## PROMPT
Leave out the pictures and output exactly the lines below from the one with "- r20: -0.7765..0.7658" down to the one with "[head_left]", both of them included.

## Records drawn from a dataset
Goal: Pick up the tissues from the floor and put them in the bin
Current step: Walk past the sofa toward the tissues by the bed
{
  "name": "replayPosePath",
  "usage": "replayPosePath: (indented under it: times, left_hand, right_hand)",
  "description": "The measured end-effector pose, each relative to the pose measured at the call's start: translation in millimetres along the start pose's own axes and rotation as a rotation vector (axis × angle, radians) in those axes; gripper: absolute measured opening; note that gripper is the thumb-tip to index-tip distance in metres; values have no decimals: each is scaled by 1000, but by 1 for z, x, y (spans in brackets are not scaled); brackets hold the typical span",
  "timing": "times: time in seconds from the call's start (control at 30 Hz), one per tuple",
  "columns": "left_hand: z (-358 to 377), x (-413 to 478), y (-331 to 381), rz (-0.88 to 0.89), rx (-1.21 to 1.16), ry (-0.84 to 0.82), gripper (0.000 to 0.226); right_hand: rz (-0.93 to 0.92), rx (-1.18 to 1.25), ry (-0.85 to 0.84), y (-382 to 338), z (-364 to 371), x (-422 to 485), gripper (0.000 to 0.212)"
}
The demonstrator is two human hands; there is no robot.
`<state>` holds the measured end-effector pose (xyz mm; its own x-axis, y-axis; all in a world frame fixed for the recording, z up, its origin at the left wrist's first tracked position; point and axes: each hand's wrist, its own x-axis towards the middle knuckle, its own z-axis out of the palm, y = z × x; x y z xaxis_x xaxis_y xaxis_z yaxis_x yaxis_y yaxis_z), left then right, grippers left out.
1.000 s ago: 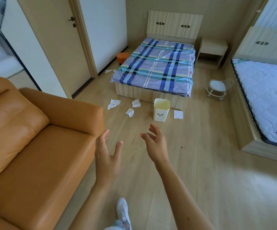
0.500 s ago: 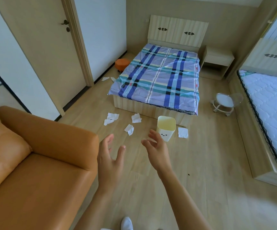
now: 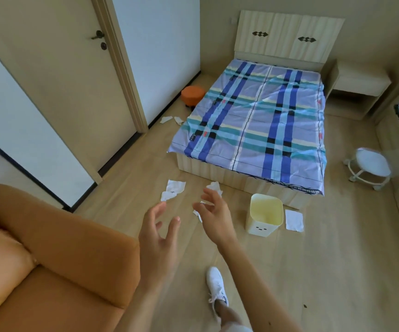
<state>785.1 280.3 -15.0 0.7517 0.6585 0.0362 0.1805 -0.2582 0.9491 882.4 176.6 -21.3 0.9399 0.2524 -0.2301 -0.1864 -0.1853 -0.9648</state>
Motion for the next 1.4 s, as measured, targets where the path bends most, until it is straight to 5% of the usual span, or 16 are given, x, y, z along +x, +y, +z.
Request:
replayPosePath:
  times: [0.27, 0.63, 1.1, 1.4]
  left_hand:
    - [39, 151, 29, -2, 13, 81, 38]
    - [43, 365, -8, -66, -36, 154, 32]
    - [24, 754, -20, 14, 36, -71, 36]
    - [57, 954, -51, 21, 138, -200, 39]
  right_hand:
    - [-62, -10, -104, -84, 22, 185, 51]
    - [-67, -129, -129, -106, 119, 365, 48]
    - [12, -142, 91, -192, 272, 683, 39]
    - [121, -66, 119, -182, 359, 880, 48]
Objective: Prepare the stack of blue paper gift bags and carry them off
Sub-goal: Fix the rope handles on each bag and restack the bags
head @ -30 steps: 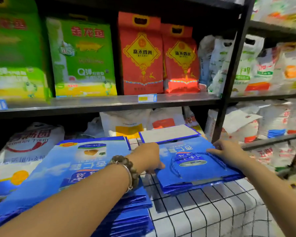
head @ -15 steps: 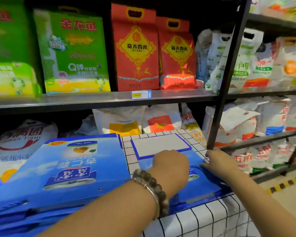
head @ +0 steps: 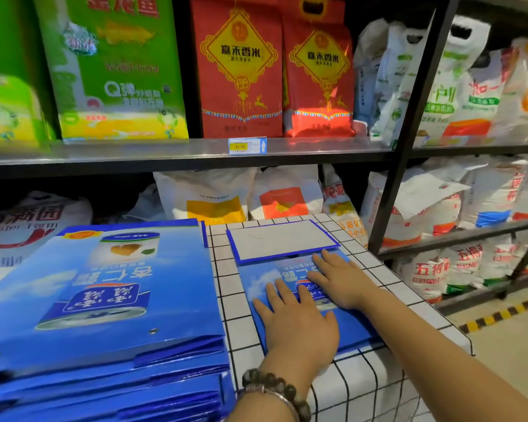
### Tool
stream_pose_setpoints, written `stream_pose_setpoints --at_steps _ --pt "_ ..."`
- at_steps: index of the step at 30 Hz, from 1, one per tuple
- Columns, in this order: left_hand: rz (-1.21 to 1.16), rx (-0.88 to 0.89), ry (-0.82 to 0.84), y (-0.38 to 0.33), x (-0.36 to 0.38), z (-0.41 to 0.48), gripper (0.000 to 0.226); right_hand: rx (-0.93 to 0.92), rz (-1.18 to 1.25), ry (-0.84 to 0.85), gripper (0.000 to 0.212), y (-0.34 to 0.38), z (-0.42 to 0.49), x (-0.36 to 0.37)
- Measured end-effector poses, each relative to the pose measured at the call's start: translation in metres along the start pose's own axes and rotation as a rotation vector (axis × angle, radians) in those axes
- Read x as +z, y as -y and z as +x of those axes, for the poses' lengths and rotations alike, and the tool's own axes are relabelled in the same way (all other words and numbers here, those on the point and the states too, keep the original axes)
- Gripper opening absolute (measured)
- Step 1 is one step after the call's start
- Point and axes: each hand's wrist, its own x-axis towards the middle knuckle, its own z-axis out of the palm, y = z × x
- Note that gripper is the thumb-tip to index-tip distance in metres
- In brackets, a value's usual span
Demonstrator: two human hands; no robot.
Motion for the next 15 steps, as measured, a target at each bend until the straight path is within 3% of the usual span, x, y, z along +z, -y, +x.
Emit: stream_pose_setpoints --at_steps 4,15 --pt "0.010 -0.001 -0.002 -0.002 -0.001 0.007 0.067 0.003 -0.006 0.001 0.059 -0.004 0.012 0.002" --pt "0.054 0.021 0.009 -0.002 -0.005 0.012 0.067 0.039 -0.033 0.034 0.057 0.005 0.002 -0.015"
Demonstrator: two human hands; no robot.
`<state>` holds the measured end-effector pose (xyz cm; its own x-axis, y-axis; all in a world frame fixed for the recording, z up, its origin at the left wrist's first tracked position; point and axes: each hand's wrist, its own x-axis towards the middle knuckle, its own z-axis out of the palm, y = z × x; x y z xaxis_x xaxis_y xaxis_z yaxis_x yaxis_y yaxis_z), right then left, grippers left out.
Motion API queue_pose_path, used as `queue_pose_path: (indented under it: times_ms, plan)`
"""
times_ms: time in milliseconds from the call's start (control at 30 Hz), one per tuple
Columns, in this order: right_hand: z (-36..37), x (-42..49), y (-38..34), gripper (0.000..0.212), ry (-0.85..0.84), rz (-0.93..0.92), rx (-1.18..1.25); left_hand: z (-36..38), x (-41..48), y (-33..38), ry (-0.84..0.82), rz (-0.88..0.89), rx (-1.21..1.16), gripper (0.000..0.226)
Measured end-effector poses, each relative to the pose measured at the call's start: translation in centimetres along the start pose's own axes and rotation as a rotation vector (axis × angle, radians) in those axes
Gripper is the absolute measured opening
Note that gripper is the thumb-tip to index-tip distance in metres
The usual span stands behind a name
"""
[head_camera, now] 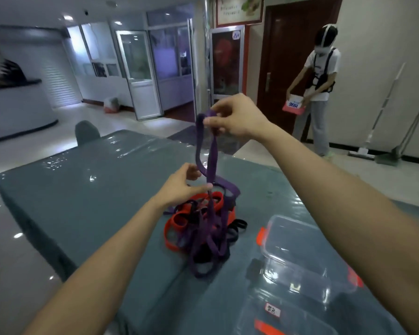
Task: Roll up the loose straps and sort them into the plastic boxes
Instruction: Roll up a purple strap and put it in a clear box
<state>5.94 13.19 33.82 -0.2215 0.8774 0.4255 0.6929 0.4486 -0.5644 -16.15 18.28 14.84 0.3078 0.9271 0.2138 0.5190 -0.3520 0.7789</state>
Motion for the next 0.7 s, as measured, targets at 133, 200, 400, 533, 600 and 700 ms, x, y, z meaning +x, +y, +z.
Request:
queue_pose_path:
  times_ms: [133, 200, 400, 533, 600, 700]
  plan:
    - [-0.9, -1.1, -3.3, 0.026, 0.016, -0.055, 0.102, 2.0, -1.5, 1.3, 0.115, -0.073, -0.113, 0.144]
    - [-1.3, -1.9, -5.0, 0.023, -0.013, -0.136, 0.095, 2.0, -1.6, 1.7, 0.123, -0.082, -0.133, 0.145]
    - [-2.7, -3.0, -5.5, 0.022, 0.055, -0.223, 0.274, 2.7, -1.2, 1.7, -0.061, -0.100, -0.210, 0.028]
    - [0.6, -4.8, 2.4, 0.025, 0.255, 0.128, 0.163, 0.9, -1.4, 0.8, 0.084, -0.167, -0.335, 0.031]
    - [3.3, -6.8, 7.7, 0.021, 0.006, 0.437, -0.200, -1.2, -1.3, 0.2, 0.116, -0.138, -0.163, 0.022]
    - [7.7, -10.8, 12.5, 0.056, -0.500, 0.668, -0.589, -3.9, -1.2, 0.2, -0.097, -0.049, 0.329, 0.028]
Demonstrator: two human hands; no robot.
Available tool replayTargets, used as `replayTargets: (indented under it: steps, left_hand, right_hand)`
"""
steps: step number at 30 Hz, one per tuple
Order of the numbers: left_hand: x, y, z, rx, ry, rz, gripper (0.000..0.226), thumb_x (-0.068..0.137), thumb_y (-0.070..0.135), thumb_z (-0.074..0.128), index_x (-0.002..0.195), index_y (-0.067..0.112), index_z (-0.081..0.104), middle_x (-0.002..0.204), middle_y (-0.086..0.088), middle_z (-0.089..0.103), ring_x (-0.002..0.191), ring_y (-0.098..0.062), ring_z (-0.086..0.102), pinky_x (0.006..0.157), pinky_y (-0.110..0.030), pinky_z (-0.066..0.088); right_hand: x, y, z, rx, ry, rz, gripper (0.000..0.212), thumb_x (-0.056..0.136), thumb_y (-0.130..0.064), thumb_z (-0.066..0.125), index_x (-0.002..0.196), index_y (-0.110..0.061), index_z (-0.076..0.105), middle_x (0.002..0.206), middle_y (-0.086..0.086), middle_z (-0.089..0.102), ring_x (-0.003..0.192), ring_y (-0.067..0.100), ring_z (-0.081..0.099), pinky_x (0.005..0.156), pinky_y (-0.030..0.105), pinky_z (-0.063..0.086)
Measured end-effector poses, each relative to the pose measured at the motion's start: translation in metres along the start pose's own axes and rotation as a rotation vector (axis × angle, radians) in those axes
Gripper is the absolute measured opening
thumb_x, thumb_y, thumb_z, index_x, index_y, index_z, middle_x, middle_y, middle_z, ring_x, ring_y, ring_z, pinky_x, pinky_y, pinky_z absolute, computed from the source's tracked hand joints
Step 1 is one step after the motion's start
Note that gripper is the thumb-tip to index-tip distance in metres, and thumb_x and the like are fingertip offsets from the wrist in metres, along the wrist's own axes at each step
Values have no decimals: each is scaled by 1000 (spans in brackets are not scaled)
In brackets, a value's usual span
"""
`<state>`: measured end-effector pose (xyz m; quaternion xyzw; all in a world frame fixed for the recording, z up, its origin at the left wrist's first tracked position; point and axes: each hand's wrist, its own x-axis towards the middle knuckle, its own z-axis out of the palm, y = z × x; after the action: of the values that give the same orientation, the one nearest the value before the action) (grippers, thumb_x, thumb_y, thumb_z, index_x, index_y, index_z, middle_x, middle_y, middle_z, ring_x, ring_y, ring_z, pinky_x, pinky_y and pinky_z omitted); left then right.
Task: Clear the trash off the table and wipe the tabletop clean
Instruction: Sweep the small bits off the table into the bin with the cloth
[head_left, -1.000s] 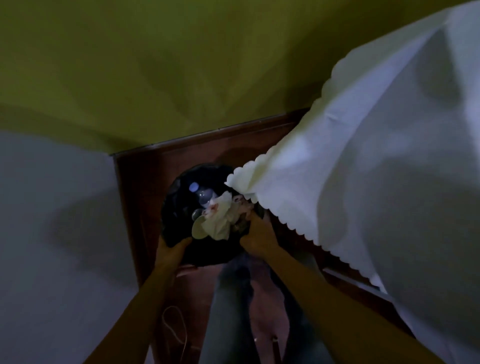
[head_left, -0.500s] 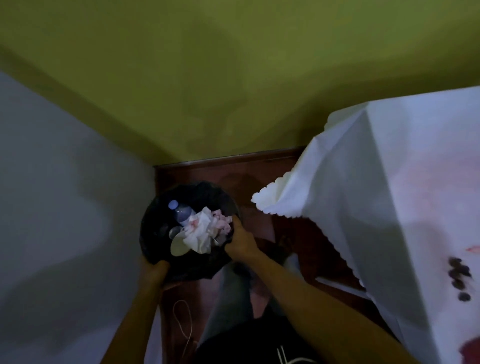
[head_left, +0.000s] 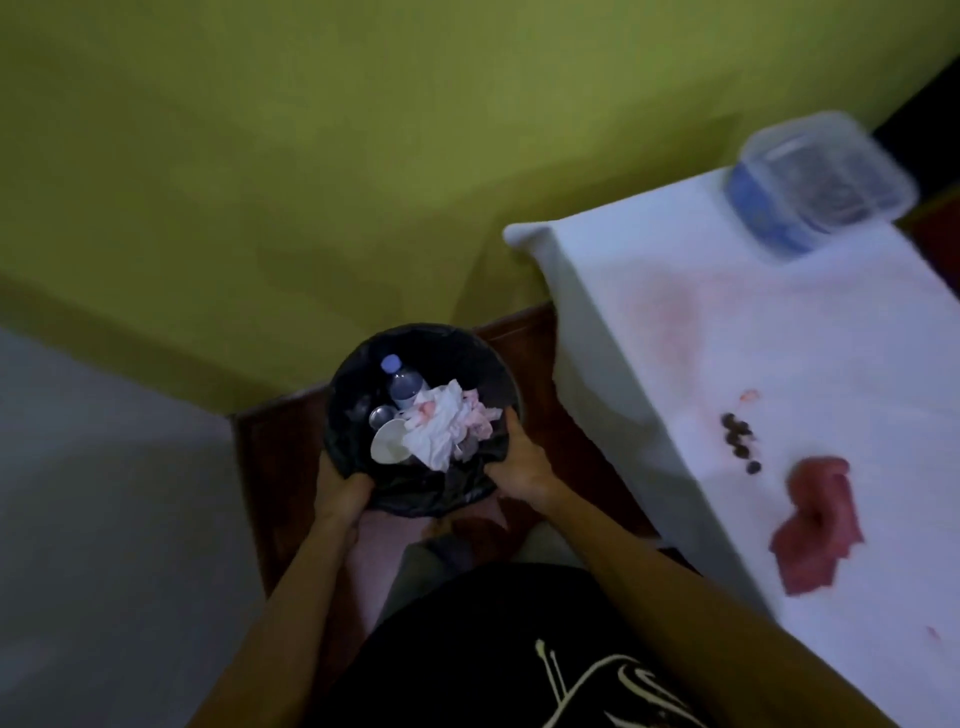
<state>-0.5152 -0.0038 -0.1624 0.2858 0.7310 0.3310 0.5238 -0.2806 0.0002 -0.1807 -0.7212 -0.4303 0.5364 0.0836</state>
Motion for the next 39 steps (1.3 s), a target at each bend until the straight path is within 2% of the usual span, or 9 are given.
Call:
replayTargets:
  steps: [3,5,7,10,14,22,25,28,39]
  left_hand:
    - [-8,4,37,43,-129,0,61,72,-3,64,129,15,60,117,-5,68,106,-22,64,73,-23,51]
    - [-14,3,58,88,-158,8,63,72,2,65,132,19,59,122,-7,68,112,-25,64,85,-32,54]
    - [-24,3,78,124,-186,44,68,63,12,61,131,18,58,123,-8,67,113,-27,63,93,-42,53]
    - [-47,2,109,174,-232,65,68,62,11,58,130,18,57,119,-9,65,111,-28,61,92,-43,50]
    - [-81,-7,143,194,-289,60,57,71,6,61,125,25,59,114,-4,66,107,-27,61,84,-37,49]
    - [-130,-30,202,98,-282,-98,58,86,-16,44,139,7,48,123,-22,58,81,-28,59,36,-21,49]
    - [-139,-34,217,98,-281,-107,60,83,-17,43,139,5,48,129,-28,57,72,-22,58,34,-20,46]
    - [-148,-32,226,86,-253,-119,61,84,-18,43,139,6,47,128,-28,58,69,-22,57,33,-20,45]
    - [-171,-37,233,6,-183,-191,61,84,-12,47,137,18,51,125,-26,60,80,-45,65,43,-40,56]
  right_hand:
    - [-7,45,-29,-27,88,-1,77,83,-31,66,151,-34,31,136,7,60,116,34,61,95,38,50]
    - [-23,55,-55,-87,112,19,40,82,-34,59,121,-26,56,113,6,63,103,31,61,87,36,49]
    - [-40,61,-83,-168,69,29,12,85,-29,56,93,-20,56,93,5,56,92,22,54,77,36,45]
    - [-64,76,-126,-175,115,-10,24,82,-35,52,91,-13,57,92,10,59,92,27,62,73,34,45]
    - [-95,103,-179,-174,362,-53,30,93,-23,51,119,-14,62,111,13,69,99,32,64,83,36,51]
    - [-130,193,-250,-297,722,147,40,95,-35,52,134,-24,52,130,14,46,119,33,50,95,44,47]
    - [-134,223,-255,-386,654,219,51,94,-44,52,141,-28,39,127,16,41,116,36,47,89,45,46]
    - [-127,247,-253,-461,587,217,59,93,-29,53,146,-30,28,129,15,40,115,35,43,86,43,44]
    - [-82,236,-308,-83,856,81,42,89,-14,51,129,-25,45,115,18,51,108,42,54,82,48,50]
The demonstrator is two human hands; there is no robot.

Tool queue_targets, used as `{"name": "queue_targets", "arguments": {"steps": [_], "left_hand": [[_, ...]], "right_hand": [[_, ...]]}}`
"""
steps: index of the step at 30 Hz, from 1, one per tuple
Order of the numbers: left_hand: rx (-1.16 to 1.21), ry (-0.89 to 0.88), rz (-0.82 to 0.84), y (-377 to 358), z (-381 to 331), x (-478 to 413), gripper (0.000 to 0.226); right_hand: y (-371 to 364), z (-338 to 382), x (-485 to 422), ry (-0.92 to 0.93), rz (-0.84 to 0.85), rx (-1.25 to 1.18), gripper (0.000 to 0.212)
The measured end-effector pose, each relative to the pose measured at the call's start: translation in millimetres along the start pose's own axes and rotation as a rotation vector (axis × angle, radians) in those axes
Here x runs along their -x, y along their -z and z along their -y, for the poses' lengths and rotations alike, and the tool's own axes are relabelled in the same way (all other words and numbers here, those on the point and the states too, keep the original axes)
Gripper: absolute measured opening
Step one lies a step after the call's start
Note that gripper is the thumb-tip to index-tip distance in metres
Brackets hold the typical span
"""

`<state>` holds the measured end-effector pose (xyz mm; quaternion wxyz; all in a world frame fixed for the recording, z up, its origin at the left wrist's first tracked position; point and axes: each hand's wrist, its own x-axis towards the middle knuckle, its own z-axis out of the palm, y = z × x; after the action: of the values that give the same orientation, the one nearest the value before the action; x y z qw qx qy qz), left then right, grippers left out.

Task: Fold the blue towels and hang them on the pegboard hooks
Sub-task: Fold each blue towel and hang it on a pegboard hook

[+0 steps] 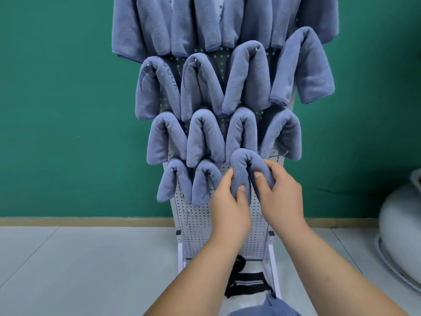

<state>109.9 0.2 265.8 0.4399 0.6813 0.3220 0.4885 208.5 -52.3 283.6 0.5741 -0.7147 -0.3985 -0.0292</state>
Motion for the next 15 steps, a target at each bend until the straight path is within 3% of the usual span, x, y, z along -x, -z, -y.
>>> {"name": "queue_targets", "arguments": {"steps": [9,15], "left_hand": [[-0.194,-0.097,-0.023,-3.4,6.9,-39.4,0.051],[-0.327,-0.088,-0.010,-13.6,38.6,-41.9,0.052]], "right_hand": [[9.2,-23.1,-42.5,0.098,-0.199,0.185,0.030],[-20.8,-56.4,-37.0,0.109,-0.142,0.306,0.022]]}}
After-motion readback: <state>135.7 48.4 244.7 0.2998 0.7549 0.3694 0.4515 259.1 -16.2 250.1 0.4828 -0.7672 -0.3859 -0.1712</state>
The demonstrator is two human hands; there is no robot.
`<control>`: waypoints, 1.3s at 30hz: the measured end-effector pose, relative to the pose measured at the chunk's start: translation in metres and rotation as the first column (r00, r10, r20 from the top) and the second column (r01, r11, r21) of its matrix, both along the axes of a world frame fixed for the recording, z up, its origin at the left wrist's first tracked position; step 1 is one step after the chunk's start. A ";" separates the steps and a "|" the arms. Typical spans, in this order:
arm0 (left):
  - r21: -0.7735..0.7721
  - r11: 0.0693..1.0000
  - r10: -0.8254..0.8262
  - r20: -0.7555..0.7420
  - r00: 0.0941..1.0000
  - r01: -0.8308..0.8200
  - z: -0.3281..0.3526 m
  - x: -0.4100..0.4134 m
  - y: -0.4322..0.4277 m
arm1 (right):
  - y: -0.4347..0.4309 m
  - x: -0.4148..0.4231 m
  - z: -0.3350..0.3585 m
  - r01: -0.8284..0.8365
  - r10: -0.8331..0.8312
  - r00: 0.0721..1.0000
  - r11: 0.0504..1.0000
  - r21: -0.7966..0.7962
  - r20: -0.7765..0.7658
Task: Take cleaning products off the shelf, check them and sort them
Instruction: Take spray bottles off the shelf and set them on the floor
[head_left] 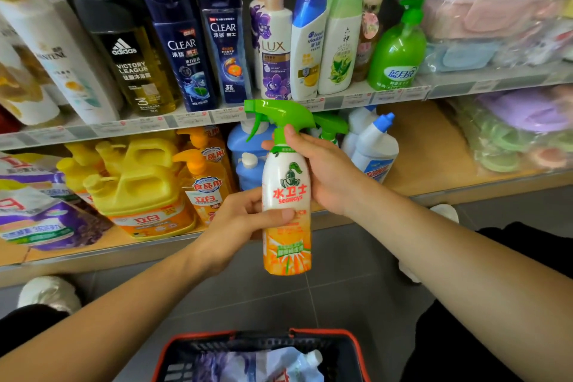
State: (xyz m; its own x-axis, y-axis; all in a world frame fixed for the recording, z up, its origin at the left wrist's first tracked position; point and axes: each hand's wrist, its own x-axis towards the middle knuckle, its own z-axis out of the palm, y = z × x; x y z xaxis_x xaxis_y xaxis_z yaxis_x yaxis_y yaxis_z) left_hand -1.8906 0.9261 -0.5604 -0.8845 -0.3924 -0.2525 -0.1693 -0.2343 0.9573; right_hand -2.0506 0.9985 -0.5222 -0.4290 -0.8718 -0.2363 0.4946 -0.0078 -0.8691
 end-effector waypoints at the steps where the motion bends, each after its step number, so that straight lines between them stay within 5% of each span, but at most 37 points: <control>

## RESPONSE AREA
  - r20: -0.7765..0.7658
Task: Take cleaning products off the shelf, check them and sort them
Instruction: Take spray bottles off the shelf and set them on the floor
[head_left] 

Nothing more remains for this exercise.